_Aim of the task_.
Sort through the entries below and pull out lines containing the word "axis".

Stored items
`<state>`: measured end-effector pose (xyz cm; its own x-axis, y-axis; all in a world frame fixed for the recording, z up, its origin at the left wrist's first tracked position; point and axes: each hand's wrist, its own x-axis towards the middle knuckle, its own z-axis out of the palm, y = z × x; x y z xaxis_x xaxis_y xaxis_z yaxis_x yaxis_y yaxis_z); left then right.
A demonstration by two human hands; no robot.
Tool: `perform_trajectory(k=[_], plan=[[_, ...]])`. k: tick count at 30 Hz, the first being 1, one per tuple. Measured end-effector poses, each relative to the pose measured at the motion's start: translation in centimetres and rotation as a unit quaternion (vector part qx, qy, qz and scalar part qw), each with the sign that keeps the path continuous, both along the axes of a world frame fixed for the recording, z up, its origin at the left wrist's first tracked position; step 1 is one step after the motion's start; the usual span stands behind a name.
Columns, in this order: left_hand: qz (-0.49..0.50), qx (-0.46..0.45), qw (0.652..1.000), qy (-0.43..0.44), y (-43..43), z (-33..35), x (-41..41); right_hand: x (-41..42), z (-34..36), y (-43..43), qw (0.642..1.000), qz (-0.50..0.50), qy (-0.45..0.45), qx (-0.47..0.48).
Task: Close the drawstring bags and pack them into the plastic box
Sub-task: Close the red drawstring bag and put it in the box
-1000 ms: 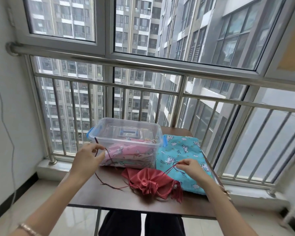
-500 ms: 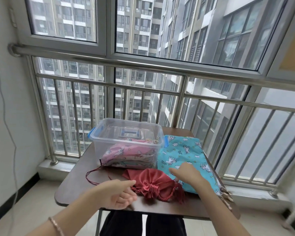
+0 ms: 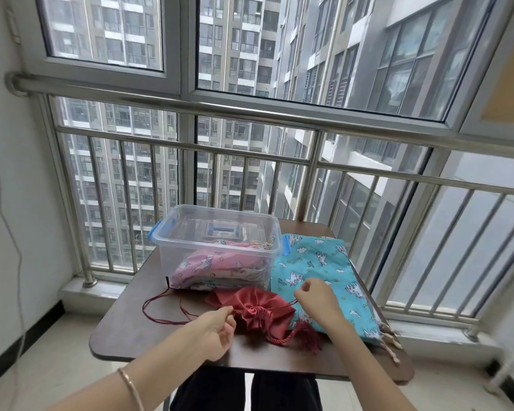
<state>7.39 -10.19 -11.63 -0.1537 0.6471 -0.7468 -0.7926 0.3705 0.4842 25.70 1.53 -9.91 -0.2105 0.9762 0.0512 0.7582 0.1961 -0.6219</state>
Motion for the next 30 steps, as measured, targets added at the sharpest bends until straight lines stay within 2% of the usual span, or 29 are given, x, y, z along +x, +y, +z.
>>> perform_trajectory(k=[3, 5, 6, 8, 10, 12, 15, 17, 21, 23, 25, 30], plan=[[0.033, 0.013, 0.999, 0.038, 0.3, -0.1, 0.3, -0.2, 0.3, -0.7, 0.995, -0.015, 0.078, 0.059], [0.079, 0.019, 0.994, 0.077, 0.4, -0.2, 0.6, -0.5, 0.6, -1.1, 0.978, -0.025, 0.204, 0.034], [0.107, 0.023, 0.989, 0.096, 0.4, -0.2, 0.8, -0.7, 0.7, -1.3, 0.955, -0.033, 0.296, -0.002], [0.149, 0.033, 0.980, 0.126, 0.1, 0.0, 1.1, -1.2, 1.1, -1.8, 0.885, -0.035, 0.455, -0.091], [0.169, 0.046, 0.971, 0.164, -0.3, 0.3, 1.5, -1.7, 1.8, -2.6, 0.828, -0.005, 0.535, -0.165], [0.174, 0.074, 0.956, 0.222, -0.7, 0.7, 2.0, -2.2, 2.3, -3.3, 0.817, 0.034, 0.546, -0.184], [0.152, 0.150, 0.925, 0.313, -1.5, 1.3, 2.8, -2.9, 2.6, -3.7, 0.866, 0.095, 0.468, -0.147], [0.140, 0.190, 0.909, 0.342, -2.0, 1.4, 3.1, -3.2, 2.6, -3.6, 0.901, 0.132, 0.396, -0.119], [0.165, 0.222, 0.879, 0.387, -2.4, 1.6, 3.0, -3.5, 2.3, -3.8, 0.927, 0.179, 0.312, -0.105], [0.141, 0.255, 0.840, 0.458, -2.4, 1.6, 2.6, -3.5, 2.1, -3.9, 0.943, 0.193, 0.260, -0.081], [0.089, 0.305, 0.773, 0.549, -2.1, 1.6, 2.2, -3.7, 2.2, -4.1, 0.953, 0.204, 0.215, -0.061], [-0.049, 0.383, 0.561, 0.732, -0.4, 1.4, 1.1, -3.9, 3.5, -5.0, 0.937, 0.269, 0.211, -0.067]])
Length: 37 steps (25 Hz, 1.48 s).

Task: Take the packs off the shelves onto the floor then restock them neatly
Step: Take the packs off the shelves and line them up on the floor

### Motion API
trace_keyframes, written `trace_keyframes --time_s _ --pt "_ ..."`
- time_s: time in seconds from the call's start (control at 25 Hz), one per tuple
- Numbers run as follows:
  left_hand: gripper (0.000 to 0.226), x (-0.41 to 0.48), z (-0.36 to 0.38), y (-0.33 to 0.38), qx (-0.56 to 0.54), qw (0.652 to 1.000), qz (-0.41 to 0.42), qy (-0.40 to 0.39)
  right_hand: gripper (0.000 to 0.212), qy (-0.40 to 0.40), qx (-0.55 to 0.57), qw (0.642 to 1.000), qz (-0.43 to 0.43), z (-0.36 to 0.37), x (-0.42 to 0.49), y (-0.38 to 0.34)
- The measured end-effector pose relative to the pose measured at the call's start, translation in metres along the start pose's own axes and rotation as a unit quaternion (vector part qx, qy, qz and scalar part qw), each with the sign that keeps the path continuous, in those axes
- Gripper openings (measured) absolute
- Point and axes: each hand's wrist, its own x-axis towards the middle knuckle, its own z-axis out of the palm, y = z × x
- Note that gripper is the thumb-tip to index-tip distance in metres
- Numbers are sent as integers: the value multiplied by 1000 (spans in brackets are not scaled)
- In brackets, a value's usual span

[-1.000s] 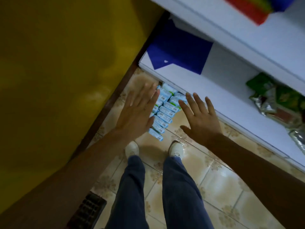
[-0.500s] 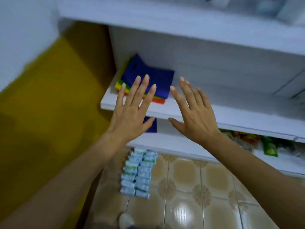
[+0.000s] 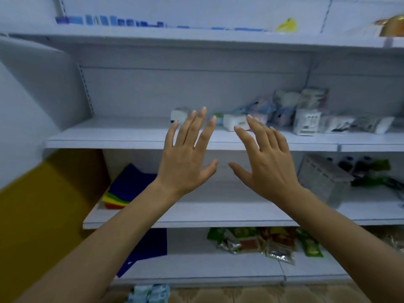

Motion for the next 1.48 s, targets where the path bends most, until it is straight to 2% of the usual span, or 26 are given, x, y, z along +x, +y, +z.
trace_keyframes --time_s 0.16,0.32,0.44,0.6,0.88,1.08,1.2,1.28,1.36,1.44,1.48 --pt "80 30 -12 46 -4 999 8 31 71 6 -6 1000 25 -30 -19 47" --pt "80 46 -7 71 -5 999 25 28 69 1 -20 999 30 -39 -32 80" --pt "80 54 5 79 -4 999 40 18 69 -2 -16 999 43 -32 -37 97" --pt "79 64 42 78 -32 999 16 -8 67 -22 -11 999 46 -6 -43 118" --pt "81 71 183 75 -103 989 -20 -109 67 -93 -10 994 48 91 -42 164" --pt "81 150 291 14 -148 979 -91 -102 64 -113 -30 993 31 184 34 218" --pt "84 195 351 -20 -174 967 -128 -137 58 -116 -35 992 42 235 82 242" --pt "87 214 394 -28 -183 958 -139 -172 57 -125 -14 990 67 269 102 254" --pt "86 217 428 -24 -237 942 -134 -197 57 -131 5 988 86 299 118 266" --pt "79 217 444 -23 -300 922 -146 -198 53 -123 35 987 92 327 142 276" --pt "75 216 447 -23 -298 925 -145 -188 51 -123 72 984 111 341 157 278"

_Answer to this exercise_.
`<state>`: measured end-effector pose (xyz cm; its own x-axis, y-axis; all in a world frame fixed for the recording, z up, its origin at the left wrist's first tracked position; point and axes: each hand's wrist, its own x-axis towards the middle knuckle, its own z-axis out of the palm, y = z × x; x y z xaxis_x xaxis_y xaxis_z yaxis_x yaxis_y yaxis_z); left then right.
- Point and axes: each hand's wrist, its own x-axis towards the middle knuckle, its own z-axis out of the palm, y = z × x

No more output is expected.